Eu me afasto de Caius no mesmo segundo, como se ela tivesse pego a gente fazendo algo errado. Mas Dona Nair não repreende, não pergunta, não julga. Só observa. Como sempre fez.
— Tá sim, Nair. Eu só... queria um pouco de silêncio. — me levanto, ajeitando o vestido.
Ela sorri, aquele sorriso cheio de história e cuidado.
— Silêncio é bom. Mas cuidado pra ele não virar solidão, viu?
Me beija a testa e sai, deixando um rastro de cheiro de bolo e saudade de mãe.
Caius se levanta logo depois, passa por mim e diz, bem baixo:
— A senhora que cuida de você tem mais sabedoria do que muita gente rica que eu conheci. Você devia escutar mais.
Não respondo. Porque escutar dá trabalho quando a gente vive tentando se esconder do som.
***
Já era umas 23h quando o meu celular vibra.
PIETRO: Estou aqui fora.
Olho pela janela e, sim, o desgraçado está mesmo: Pietro Moreau. Encostado num carro preto brilhante, com aquele terno que cheira a vaidade e perfume caro. Sinto o estômago virar.
Desço.
Sozinha.
Sem salto. Sem pressa.
Abro o portão com frieza.
— Você está louco?
— Louco por você, talvez. — ele sorri, aquele sorriso cínico de sempre. — Selene, a gente precisa conversar. Isso entre você e esse cara... esse tal noivado... não pode ser sério.

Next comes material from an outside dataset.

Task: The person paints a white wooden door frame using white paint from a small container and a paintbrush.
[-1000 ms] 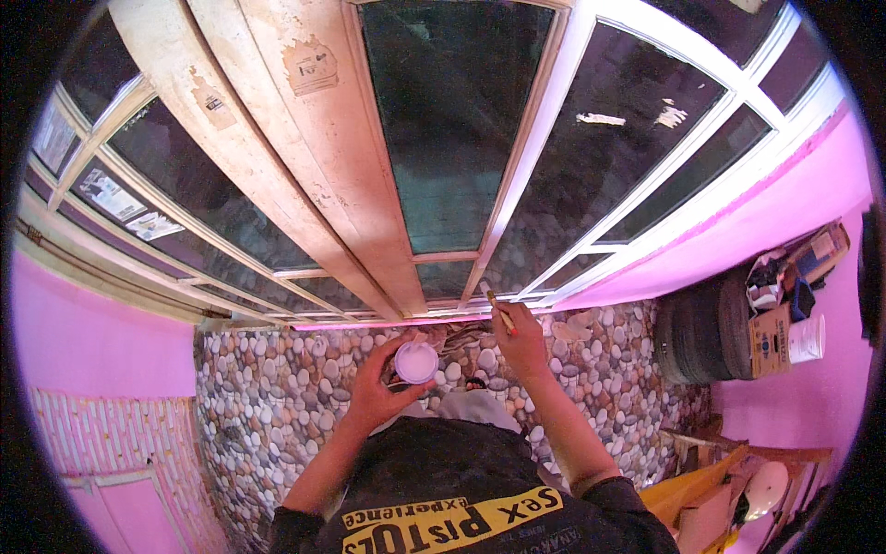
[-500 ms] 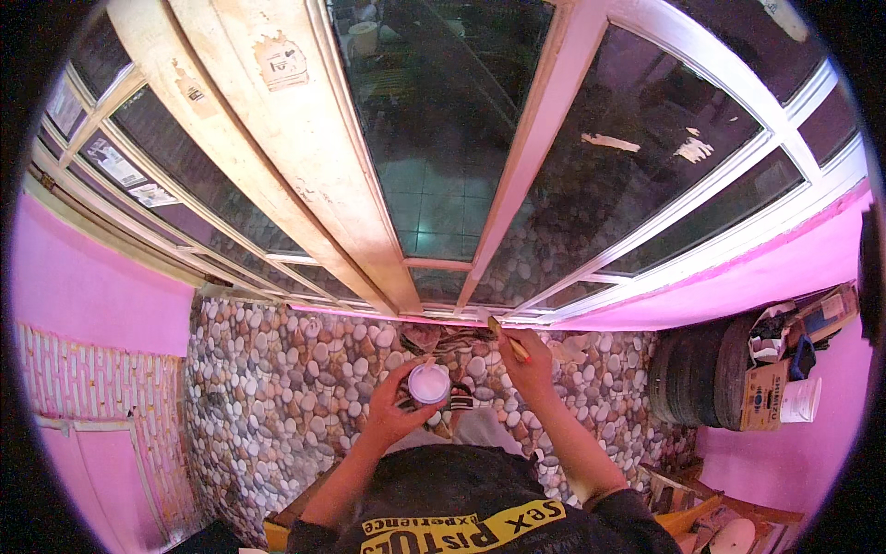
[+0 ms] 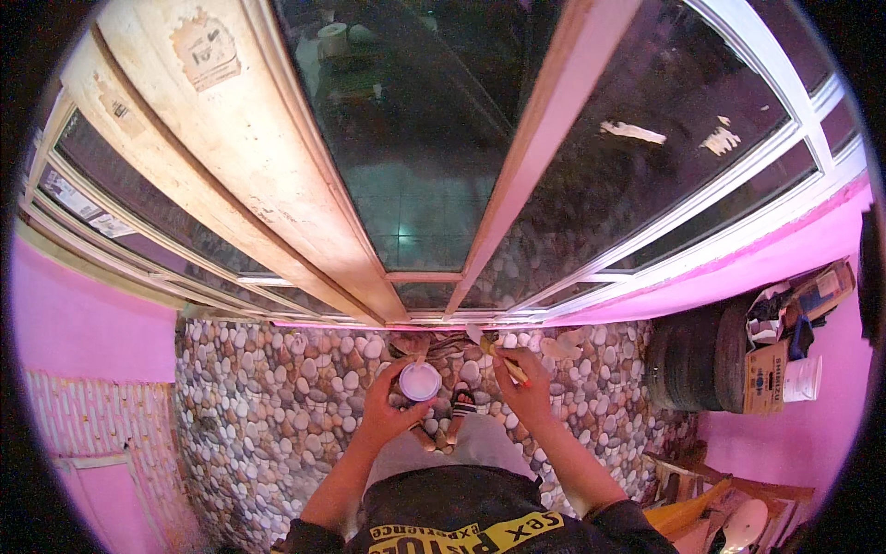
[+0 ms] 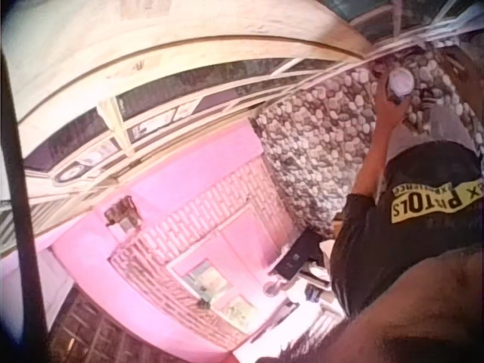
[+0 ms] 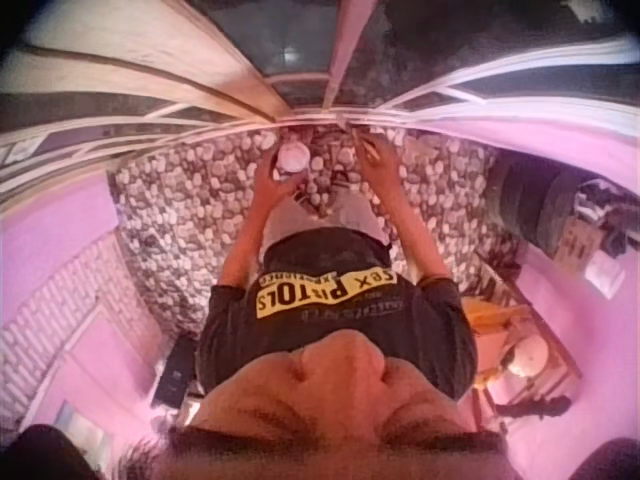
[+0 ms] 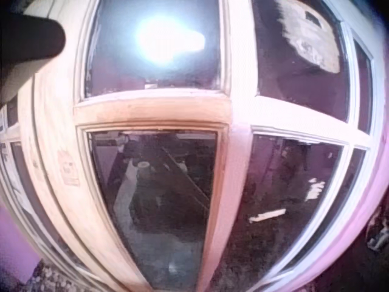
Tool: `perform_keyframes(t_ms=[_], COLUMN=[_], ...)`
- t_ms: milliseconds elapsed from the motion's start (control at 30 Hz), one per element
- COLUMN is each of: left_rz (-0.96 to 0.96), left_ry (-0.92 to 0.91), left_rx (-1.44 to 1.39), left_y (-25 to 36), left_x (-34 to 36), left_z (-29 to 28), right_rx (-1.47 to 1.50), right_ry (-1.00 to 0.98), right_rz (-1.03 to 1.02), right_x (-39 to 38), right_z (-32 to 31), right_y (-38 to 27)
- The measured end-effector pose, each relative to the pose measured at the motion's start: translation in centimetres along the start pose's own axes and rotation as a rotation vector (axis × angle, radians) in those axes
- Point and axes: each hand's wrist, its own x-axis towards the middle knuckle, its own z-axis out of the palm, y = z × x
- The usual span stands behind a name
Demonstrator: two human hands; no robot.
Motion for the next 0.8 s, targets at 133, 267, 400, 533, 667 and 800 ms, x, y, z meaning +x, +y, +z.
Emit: perform_keyframes(t_ms=[133,267,400,533,667,800], left_rz=[0.089,0.034,0.071,0.075,0.056,0.140], left_ry=[-0.005,-0.024,-0.018,0.012,0.042,0.052], left_rx=[0.009,-0.122,-0.096,-0.068,-0.017,-0.072], left_y=[1.2,3.8,5.7,8.5,10.9,12.2], left_x=[0.1,0.0,-0.1,0.3,0.6,1.1], left_z=[-0.2,0.0,0.3,1.1,2.2,3.6], right_rx=[0.023,0.088,0.272,0.367,0.452,0.317], right_ry=[0.029,0.059,0.136,0.168,0.115,-0.033], right_rz=[-0.044,0.043,0.043,0.091,0.052,-0.242], right_x=[1.0,1.8,2.1,1.6,0.9,2.0], right_z=[-1.3,-3.9,-6.5,-10.2,-13.7,-16.3], right_y=[-1.7,-4.9,-7.1,-9.8,-11.7,-13.2])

— Isso entre mim e você já acabou, Pietro. Você só gostava da Selene que te obedecia. E essa morreu faz tempo.
— Não finge. Eu te conheço.
— Não. Você conheceu uma parte de mim. A mais burra.
Ele se aproxima. Rápido demais. A mão quase encosta no meu braço.
— Eu sinto sua falta. Eu penso em você toda noite.
— Então pensa calado. O que ainda acontece entre a gente é algo casual, Pietro.
Dou um passo pra trás. Fria. Firme. Pela primeira vez, ele vê que não tem mais acesso. E isso o desconcerta.
— Vai embora, Pietro. Antes que eu mande te retirar. E dessa vez... não com palavras.
Ele me olha por mais dois segundos. Entra no carro e parte. Sem drama. Sem volta.
Viro pra entrar de novo. E então o vejo.
Caius.
No jardim lateral, ao lado do velho carvalho iluminado. Camisa branca, mangas dobradas, e aquele olhar.
Aquele maldito olhar.
— Você gosta de adrenalina, né? — ele diz, com a voz rouca de quem não sabe se está com raiva ou excitado.
— Você sempre aparece assim? — retruco. — Do nada?
— Eu não apareço. Você que se exibe.
Dou um passo. Ele também.
— Ele era alguém do seu passado?
— Era.
— E quer ser presente?
— Não mais.
Ficamos frente a frente. Só a grama e a raiva nos separando.
— Eu não gosto de ver homem tocando o que é meu. — ele solta, num tom grave que me faz estremecer.
— Eu não sou sua. — rebato.
— Ainda não.
Silêncio.
A lua escorrendo no rosto dele, a tensão entre nós pulsando como um trovão prestes a estourar.
— Você está com ciúmes? — pergunto, arqueando a sobrancelha.
— Eu estou com fome.
— De quê?
— De tudo que você não me dá. Ainda.
Ele dá mais um passo. Estamos perigosamente perto. A respiração dele entra na minha. O calor do corpo invade o ar.
— Você quer brincar comigo, Caius?
— Não. Eu quero incendiar você. E ver o que sobra depois.
O mundo para. Por um segundo, tudo que existe são nossas bocas, quase tocando. Mas ele não beija.
Ele apenas olha.
Depois vira as costas.
E vai embora.
Me deixando ali, no jardim, com o coração na boca e a certeza de que esse homem é o único capaz de fazer o que ninguém mais conseguiu: me despedaçar... com calma.